Each line of the records containing "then" is to be copied out and returned.
START EXERCISE DATA
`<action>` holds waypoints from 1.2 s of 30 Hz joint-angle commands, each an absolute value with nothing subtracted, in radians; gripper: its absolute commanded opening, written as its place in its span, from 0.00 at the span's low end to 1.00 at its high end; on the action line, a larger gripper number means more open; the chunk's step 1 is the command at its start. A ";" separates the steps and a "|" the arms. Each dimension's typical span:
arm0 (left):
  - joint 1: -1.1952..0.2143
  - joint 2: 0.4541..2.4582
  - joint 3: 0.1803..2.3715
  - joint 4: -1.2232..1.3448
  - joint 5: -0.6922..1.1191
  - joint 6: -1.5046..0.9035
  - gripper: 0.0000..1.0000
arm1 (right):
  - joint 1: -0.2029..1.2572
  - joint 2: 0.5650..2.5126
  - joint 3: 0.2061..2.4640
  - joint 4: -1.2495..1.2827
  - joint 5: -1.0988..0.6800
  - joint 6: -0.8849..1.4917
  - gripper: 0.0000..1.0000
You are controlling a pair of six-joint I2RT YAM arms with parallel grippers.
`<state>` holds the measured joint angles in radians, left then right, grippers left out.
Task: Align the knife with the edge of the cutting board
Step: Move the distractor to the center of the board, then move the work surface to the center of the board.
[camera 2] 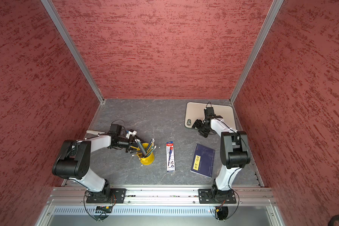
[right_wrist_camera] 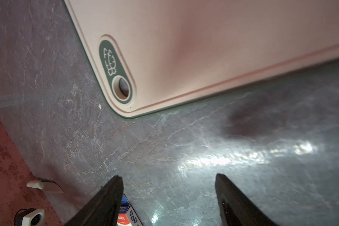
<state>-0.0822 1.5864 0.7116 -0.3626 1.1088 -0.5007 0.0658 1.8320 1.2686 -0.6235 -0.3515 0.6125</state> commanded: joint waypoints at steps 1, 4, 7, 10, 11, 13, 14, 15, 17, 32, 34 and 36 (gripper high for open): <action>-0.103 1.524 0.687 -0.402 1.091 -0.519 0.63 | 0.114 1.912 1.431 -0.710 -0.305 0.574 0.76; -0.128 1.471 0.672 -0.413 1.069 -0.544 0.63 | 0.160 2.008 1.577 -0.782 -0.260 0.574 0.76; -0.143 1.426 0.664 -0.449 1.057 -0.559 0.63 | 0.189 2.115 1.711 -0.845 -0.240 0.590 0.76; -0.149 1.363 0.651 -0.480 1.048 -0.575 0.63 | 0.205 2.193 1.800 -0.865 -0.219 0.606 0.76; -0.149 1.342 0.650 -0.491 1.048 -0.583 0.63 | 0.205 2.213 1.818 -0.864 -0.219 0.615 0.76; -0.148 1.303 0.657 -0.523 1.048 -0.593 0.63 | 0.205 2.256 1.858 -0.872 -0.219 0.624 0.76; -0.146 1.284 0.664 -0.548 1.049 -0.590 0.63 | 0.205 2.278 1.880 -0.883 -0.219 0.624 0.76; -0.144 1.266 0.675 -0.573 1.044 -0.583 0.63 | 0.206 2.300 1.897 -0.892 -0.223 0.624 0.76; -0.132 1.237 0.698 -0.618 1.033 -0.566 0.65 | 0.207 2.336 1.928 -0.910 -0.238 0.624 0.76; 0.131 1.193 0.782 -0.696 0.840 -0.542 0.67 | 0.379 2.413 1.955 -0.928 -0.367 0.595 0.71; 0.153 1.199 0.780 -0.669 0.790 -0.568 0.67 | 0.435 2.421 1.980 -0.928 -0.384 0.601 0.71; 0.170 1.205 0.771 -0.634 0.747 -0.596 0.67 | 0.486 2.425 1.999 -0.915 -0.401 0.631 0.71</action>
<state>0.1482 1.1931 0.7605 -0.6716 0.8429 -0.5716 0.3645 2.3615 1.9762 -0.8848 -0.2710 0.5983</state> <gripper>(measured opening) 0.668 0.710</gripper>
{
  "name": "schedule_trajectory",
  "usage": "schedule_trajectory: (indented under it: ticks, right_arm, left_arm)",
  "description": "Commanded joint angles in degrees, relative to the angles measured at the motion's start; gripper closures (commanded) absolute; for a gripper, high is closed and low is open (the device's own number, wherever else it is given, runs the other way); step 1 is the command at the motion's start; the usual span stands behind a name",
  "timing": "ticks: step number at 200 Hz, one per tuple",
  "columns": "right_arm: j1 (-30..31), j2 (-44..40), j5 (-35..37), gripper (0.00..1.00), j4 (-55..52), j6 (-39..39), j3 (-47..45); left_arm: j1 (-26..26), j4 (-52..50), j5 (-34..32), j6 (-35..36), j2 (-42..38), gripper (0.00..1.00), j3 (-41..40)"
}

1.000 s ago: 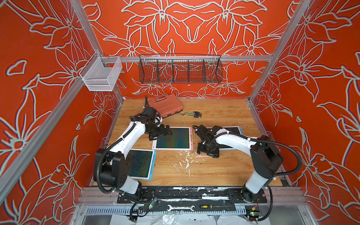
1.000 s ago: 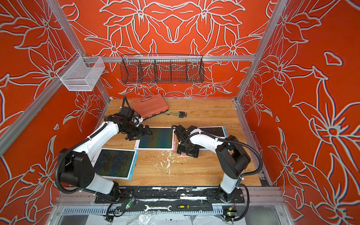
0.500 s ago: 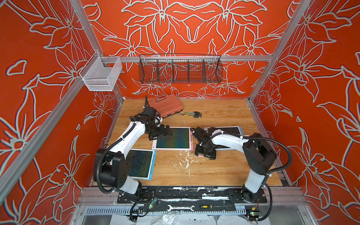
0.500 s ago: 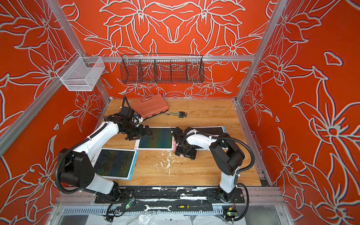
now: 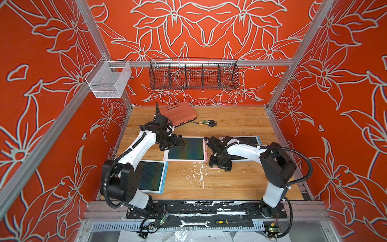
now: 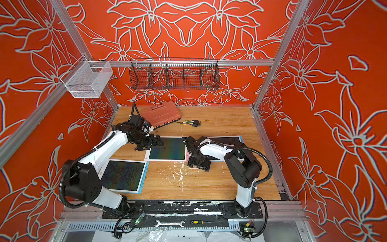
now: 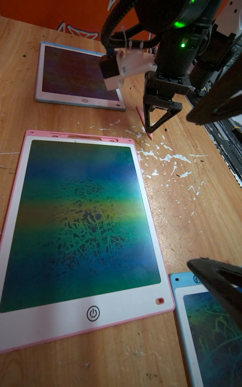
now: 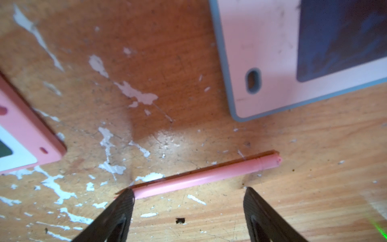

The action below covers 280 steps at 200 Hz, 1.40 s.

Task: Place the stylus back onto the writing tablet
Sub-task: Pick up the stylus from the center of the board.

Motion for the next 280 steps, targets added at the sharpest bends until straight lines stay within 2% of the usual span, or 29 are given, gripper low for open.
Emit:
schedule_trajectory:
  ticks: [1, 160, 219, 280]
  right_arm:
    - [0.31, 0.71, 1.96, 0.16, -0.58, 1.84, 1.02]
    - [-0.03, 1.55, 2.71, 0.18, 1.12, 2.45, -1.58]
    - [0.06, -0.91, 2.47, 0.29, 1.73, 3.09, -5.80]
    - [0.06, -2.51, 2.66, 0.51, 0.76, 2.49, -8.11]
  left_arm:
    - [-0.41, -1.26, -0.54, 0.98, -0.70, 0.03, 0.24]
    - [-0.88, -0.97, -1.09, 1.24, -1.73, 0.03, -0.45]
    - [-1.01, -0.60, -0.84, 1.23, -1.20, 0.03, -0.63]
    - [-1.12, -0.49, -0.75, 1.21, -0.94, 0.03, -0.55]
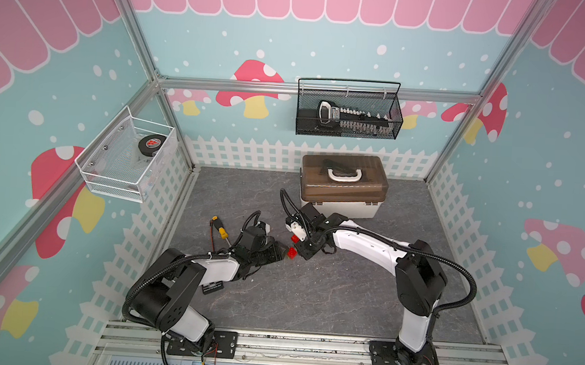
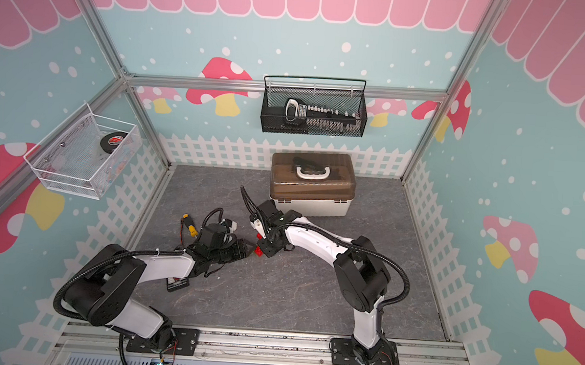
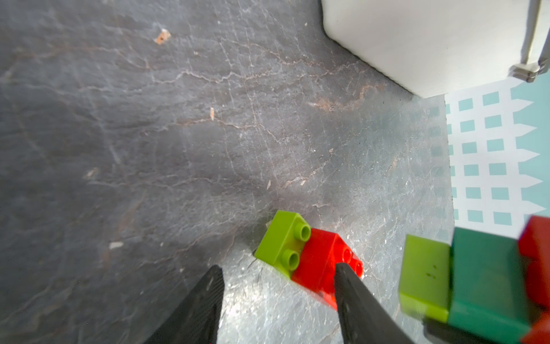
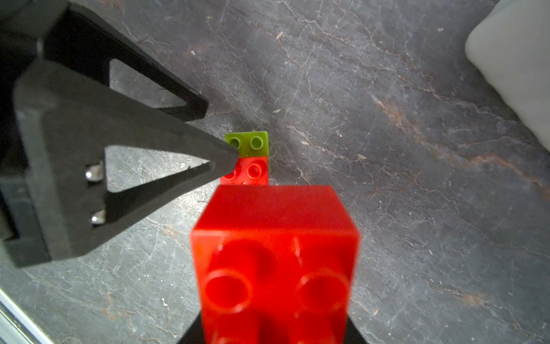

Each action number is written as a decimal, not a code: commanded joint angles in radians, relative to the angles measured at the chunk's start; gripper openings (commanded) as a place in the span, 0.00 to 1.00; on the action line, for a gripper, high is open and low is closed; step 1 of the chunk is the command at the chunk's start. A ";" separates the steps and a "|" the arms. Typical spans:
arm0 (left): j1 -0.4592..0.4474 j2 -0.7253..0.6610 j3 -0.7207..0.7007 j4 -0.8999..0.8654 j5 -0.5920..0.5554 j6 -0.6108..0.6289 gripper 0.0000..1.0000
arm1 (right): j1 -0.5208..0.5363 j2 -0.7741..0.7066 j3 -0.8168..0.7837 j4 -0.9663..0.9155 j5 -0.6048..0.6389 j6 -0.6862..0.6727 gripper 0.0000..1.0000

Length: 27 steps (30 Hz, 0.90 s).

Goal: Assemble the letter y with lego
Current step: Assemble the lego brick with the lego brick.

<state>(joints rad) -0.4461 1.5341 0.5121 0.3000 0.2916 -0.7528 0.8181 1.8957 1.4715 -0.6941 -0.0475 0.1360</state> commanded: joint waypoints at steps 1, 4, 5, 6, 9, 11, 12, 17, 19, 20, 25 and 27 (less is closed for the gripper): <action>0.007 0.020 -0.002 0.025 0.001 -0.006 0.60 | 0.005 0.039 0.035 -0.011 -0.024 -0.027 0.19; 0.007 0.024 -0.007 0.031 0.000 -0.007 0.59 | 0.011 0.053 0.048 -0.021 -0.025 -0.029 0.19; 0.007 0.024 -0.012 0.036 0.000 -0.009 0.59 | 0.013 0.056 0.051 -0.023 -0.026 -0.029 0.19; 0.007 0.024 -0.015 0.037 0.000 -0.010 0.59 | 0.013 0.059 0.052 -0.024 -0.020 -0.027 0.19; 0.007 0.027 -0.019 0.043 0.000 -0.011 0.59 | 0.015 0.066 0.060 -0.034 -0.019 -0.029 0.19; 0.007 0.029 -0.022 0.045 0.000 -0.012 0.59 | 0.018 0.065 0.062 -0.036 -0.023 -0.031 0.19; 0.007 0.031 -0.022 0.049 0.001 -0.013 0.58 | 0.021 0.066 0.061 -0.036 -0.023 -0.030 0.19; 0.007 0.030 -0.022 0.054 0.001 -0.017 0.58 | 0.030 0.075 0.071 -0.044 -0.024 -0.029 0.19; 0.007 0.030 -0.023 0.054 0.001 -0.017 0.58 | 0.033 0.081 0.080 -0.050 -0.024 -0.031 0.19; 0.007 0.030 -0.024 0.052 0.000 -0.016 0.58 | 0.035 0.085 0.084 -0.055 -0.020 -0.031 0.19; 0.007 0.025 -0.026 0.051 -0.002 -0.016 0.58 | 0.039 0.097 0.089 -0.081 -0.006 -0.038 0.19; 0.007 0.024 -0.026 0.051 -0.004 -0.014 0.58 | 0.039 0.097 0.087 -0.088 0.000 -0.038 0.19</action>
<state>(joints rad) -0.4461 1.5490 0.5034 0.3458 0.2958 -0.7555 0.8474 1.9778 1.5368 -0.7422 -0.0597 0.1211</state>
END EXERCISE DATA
» **THE ANSWER**:
`<state>` holds the measured joint angles in radians, left then right, grippers left out.
Step: Move the distractor to the center of the board, then move the work surface to the center of the board.

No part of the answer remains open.